What to work on ▸
Your response should consist of the entire listing, transcribed exactly, with every image left out.

####################

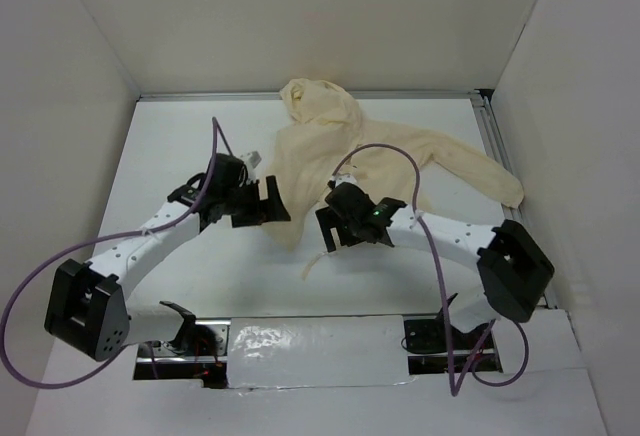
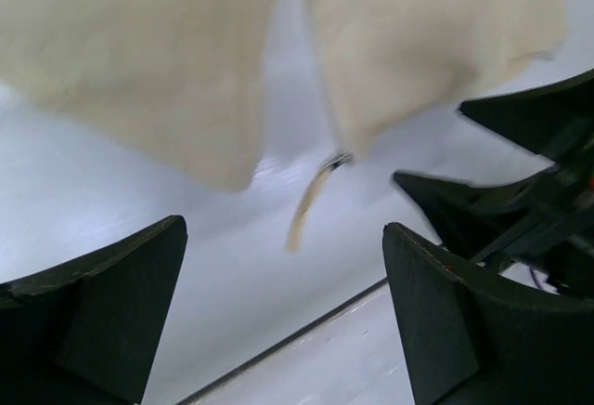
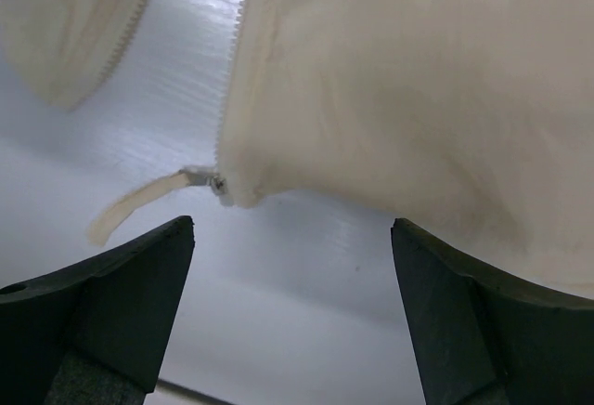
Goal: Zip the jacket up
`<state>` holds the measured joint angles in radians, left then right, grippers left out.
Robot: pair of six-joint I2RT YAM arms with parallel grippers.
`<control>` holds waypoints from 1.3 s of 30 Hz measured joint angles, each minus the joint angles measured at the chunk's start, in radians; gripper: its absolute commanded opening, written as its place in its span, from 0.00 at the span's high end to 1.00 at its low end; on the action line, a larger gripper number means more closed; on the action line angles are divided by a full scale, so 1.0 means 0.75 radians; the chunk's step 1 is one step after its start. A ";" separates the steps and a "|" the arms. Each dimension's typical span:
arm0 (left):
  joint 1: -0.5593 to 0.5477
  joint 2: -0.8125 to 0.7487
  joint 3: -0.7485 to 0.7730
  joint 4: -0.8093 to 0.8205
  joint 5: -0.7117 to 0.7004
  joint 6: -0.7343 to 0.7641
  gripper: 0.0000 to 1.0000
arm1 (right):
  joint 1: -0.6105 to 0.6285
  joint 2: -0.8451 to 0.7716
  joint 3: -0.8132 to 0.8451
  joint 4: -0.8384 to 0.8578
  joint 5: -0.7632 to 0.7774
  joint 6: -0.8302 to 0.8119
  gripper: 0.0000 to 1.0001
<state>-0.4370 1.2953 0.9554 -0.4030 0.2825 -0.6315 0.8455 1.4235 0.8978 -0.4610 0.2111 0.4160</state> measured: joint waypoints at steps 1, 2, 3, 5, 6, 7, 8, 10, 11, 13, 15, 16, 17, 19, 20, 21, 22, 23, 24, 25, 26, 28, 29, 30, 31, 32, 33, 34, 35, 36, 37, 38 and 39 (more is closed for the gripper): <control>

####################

Solution below ▸
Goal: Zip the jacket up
`<state>` holds the measured joint angles in radians, left then right, grippers left out.
Robot: pair of six-joint I2RT YAM arms with parallel grippers.
`<control>` holds waypoints from 1.3 s of 30 Hz measured joint angles, each minus the joint angles measured at the chunk's start, in radians; gripper: its absolute commanded opening, written as its place in its span, from 0.00 at the span's high end to 1.00 at its low end; on the action line, a larger gripper number means more closed; on the action line angles are divided by a full scale, so 1.0 means 0.75 radians; the chunk's step 1 is one step after its start. A ";" separates the steps and a "|" the arms. Each dimension's typical span:
arm0 (left):
  joint 1: -0.5593 to 0.5477
  joint 2: -0.8125 to 0.7487
  joint 3: -0.7485 to 0.7730
  joint 4: -0.8093 to 0.8205
  joint 5: -0.7117 to 0.7004
  joint 6: -0.7343 to 0.7641
  gripper: 0.0000 to 1.0000
arm1 (right):
  joint 1: -0.6105 to 0.6285
  joint 2: -0.8451 to 0.7716
  joint 3: -0.8132 to 0.8451
  joint 4: -0.8384 to 0.8578
  joint 5: -0.7632 to 0.7774
  joint 6: -0.8302 to 0.8119
  gripper: 0.0000 to 1.0001
<state>-0.4370 1.2953 0.9554 -0.4030 0.2825 -0.6315 0.8455 1.4235 0.8978 -0.4610 0.2111 0.4160</state> measured: joint waypoints at steps 1, 2, 3, 5, 6, 7, 8, 10, 11, 13, 15, 16, 17, 19, 20, 21, 22, 23, 24, 25, 26, 28, 29, 30, 31, 32, 33, 34, 35, 36, 37, 38 and 39 (more is closed for the gripper): <control>

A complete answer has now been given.